Anyway what I was going to say was that Herodotus therefore was visiting these areas and describing them and the people there a century after the time period he was trying to talk about. The thing is, ancient history moved a whole lot faster than people generally seem to think it did. You often hear expressions like “the romans wore X style of clothing” or “the Egyptians worshipped Y” but think about it for a second. Imagine if you read in a history book of the future that “the americans wore the mullet hairstyle”. Sure for a period in the 70s and 80s that was very common, that’s all though. New clothing styles, a new religion or at least new gods, new material culture, all of these things and more changed constantly.

Of course deliberate traditions and very important ancestral stories were maintained, but life changed quite noticeably just as it has over the most recent century. So while you get a lot, and I really mean a lot, of that “this group do Z” talk in the book it’s a bit hard to keep track as he’s moving back and forth in time. He’ll get to a new region as the narrative moves forward, and then talk about the customs they have in that area in his own day. Even though by this point they may have changed quite a lot.

In fact people were often completely shifted around and displaced so as to be more easily controlled and taxed. This isn’t just something the Persians did, it’s pretty standard procedure for empires throughout history. You’ve probably heard of the Babylonian captivity, well believe it or not that wasn’t anything particularly unusual it’s just that jews are the only people capable of holding a grudge against an empire that died two and half thousand years ago. Amusingly, Cyrus the Great actually returned the jews to their homeland after conquering the Babylonians. He’s still considered a messiah by religious jews today. Weirdly Herodotus doesn’t actually mention this at all, he briefly mentions a group of people in Palestine who practise circumcision but that’s about it.

This is actually one of several pieces of “evidence” used to suggest that Herodotus didn’t travel to a lot of the places he claimed to have. I think it’s likely that he did travel to the places he claims he did, perhaps not quite as distantly (for example, instead of going deep into southern Egypt he may have simply visited some cities on the northern coast) as he claimed but a little embellishment isn’t such a crime in my opinion. Especially if you appreciate the real purpose of this work, which as I said is the telling of a grand narrative. These asides, even though they’re what he’s most famous for, are not the reason he wrote The Histories. At least it doesn’t seem that way to me, but as I’ve already said and I’ll probably feel the need to say again later my opinions are entirely unqualified.

People say that The Histories was a pioneering work in various disciplines, geography, ethnography, theology, anthropology, etc. and sure he certainly dabbles in all the things those areas of study focus on, but it is just dabbling. He has some cute ideas about the nature of the seasons and how the continents are all balanced perfectly which he talks about at one point for example, but these are just more of his asides. However much of a debt these various disciplines might owe to him, he was not engaged in rigorous study of any of these things. It’s a lot like this blog in fact, I talk about all kinds of things but I’m mostly just having fun. I’m simply engaging my curiosity, take this very post for example. I’m not a historian. I never went to university, I didn’t even study history at school after the age of 12. If you actually want to learn something you’re in the wrong place. When it comes to any of Herodotus’ personal “hot takes” on how things work or even on simple geography it’s a good idea to dismiss them, maybe appreciate them for the direction they led us in but that’s all.
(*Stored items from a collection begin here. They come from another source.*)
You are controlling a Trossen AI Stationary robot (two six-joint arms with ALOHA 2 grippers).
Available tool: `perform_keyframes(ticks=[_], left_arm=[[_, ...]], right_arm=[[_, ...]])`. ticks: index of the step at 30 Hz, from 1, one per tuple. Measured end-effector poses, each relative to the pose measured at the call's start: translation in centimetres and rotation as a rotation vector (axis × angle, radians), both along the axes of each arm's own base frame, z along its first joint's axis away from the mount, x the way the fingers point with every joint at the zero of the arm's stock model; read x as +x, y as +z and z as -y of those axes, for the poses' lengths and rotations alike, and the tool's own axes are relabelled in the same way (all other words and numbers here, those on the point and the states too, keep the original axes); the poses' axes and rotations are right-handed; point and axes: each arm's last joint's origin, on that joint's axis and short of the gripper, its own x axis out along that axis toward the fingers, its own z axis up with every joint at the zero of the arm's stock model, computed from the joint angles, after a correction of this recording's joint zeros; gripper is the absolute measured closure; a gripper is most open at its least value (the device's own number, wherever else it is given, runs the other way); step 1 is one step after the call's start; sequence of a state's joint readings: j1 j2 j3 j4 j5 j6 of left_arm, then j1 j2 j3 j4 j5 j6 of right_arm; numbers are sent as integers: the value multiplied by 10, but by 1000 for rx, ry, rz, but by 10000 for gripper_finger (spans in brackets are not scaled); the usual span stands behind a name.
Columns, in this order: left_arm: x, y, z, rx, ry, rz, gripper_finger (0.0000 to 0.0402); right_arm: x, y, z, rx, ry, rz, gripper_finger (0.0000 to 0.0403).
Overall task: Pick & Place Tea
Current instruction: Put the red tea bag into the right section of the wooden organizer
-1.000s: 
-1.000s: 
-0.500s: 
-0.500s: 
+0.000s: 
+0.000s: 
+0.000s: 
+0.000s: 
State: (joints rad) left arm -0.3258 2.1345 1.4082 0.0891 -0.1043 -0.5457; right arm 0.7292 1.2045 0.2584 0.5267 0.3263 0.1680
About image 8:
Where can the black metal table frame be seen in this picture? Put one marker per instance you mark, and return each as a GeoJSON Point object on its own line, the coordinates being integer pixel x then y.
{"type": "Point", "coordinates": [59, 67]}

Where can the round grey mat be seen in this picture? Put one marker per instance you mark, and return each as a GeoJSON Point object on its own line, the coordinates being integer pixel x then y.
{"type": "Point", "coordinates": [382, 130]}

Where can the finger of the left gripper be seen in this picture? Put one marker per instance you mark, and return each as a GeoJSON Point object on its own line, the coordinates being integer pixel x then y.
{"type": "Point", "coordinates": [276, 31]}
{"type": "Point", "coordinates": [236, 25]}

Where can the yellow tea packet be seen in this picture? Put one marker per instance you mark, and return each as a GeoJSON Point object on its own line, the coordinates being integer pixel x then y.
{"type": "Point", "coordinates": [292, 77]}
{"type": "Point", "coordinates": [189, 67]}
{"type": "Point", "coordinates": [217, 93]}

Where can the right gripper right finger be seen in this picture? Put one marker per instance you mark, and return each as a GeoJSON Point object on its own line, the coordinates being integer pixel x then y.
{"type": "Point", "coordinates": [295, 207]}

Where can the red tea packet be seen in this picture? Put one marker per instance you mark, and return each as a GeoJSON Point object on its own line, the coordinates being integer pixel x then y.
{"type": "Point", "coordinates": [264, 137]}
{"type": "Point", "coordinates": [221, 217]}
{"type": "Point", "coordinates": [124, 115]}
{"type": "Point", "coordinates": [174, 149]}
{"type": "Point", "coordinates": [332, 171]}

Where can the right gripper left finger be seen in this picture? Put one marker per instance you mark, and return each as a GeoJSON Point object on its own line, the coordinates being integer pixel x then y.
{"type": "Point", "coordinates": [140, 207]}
The ultimate purpose is to tell the story of this civilizational clash between Greece and Persia though, in a way it’s closer to the epic cycle of poems (of which only Homer’s Iliad and Odyssey survive unfortunately) than to any history book that would be published today. After all the Greeks of Herodotus’ time took the Homeric epics as “history”. Sure they didn’t take them at face value completely, in fact Herodotus himself has a very weird idea that the entire Trojan war was a misunderstanding as Paris and Helen actually got lost and ended up in Egypt. This just goes to show that the trojan war was seen as a very real event and not merely some kind of myth or allegory or whatever. These people really believed in Achilles and Agamemnon and Hector and so on, they might have had theories about the specifics but the premise was taken as fact.

Not only that, but some seemingly believed that the accounts of literal divine intervention in the Homeric poems were accurate as well and not just a literary device or something. There’s a lot of talk about how pre-Christian religion was all figurative and the gods were simply seen as representations of certain concepts not as literal anthropomorphic beings, but that’s clearly not true. Perhaps there was disagreement, maybe like how today you have biblical literalists and also Jordan Peterson types who think the bible is just fiction that has a “truth” if you simply read between the lines.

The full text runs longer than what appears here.